----- Stored data
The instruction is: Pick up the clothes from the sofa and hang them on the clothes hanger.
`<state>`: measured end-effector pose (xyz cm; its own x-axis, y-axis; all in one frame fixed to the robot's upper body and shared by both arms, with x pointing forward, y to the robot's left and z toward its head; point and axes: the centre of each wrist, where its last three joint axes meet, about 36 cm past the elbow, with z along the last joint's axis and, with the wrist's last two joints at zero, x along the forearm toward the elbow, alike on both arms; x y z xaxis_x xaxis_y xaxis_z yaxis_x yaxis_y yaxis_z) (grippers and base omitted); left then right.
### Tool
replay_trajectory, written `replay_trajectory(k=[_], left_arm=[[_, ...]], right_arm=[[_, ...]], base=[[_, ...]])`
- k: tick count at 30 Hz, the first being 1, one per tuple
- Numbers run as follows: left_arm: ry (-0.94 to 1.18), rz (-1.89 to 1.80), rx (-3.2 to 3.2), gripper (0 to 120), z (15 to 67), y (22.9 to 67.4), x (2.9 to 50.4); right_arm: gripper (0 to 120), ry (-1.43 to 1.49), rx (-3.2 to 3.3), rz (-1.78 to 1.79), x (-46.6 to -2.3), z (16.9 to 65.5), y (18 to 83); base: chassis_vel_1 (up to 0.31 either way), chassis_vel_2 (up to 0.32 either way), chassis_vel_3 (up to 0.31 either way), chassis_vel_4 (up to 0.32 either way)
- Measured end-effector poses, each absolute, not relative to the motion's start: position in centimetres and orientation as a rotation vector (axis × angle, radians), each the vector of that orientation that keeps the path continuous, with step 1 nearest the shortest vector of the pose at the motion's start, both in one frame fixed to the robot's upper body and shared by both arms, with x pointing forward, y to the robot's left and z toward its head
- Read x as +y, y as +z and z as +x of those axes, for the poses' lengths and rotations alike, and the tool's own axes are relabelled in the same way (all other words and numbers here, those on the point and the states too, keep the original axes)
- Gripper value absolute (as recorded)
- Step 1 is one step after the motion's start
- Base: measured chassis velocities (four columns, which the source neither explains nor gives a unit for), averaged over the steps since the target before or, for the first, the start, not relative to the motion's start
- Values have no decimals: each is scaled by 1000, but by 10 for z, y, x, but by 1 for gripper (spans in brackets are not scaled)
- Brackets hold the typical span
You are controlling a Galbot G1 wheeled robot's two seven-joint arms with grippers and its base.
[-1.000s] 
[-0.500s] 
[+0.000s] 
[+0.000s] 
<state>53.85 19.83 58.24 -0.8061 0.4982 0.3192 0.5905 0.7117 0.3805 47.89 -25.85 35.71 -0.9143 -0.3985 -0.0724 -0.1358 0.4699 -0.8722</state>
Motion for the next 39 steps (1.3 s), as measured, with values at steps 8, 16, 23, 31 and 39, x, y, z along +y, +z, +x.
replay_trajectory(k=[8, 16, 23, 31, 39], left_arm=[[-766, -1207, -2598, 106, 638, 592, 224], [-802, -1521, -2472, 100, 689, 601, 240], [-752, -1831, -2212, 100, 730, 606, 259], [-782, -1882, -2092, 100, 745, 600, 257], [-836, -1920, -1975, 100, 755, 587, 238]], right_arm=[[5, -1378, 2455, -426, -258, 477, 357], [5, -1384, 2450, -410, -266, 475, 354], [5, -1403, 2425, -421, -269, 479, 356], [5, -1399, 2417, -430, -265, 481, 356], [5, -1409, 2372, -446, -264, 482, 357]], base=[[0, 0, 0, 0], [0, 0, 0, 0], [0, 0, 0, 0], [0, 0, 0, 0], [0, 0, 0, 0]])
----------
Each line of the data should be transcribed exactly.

The instruction is: Pick up the clothes from the sofa and hang them on the clothes hanger.
`<state>`: measured end-effector pose (xyz cm; its own x-axis, y-axis; all in one frame fixed to the robot's upper body and shared by both arms, with x pointing forward, y to the robot's left and z toward its head; point and axes: the centre of each wrist, where its last three joint axes meet, about 36 cm past the elbow, with z along the last joint's axis and, with the wrist's last two joints at zero, x along the forearm toward the elbow, alike on both arms; x y z xaxis_x xaxis_y xaxis_z yaxis_x yaxis_y yaxis_z) (grippers and base omitted); left then right.
### Tool
replay_trajectory, written `replay_trajectory(k=[_], left_arm=[[_, ...]], right_arm=[[_, ...]], base=[[_, ...]])`
- k: tick count at 30 Hz, the first being 1, one per tuple
- Numbers run as follows: left_arm: ry (-0.94 to 1.18), rz (-1.89 to 1.80), rx (-3.2 to 3.2), gripper (0 to 120), z (15 to 67), y (22.9 to 67.4), x (2.9 to 50.4); right_arm: gripper (0 to 120), ry (-1.43 to 1.49), rx (-3.2 to 3.3), rz (-1.78 to 1.79), x (-46.6 to -2.3), z (16.9 to 65.5), y (18 to 83); base: chassis_vel_1 (up to 0.31 either way), chassis_vel_2 (up to 0.32 either way), chassis_vel_3 (up to 0.31 either way), chassis_vel_4 (up to 0.32 either way)
- Measured end-effector poses, each absolute, not relative to the motion's start: position in centimetres and orientation as a rotation vector (axis × angle, radians), each the vector of that orientation that keeps the path continuous, with step 1 nearest the shortest vector of the pose at the motion's start, both in one frame fixed to the robot's upper body and shared by both arms, with x pointing forward, y to the robot's left and z toward its head
- Read x as +y, y as +z and z as +x of those axes, for the poses' lengths and rotations alike, and the tool's own axes are relabelled in the same way (all other words and numbers here, those on the point and the states too, keep the original axes)
- Gripper value absolute (as recorded)
- Step 1 is one step after the motion's start
- Base: measured chassis velocities (four columns, which the source neither explains nor gives a unit for), averaged over the steps since the target before or, for the first, the start, not relative to the motion's start
- Values have no decimals: each is scaled by 1000, but by 10 for z, y, x, but by 1 for gripper (spans in brackets are not scaled)
- Brackets hold the typical span
You are controlling a Galbot G1 wheeled robot's two seven-joint arms with grippers and its base.
[-1.000s] 
[-0.500s] 
[+0.000s] 
[+0.000s] 
<state>53.85 19.83 58.24 -0.8061 0.4982 0.3192 0.5905 0.7117 0.3805 47.89 -25.85 35.71 -0.9143 -0.3985 -0.0724 -0.1358 0.4699 -0.8722</state>
Motion for the next 39 steps (1.3 s), as measured, with values at steps 8, 16, 23, 31 and 39, x, y, z along +y, +z, +x.
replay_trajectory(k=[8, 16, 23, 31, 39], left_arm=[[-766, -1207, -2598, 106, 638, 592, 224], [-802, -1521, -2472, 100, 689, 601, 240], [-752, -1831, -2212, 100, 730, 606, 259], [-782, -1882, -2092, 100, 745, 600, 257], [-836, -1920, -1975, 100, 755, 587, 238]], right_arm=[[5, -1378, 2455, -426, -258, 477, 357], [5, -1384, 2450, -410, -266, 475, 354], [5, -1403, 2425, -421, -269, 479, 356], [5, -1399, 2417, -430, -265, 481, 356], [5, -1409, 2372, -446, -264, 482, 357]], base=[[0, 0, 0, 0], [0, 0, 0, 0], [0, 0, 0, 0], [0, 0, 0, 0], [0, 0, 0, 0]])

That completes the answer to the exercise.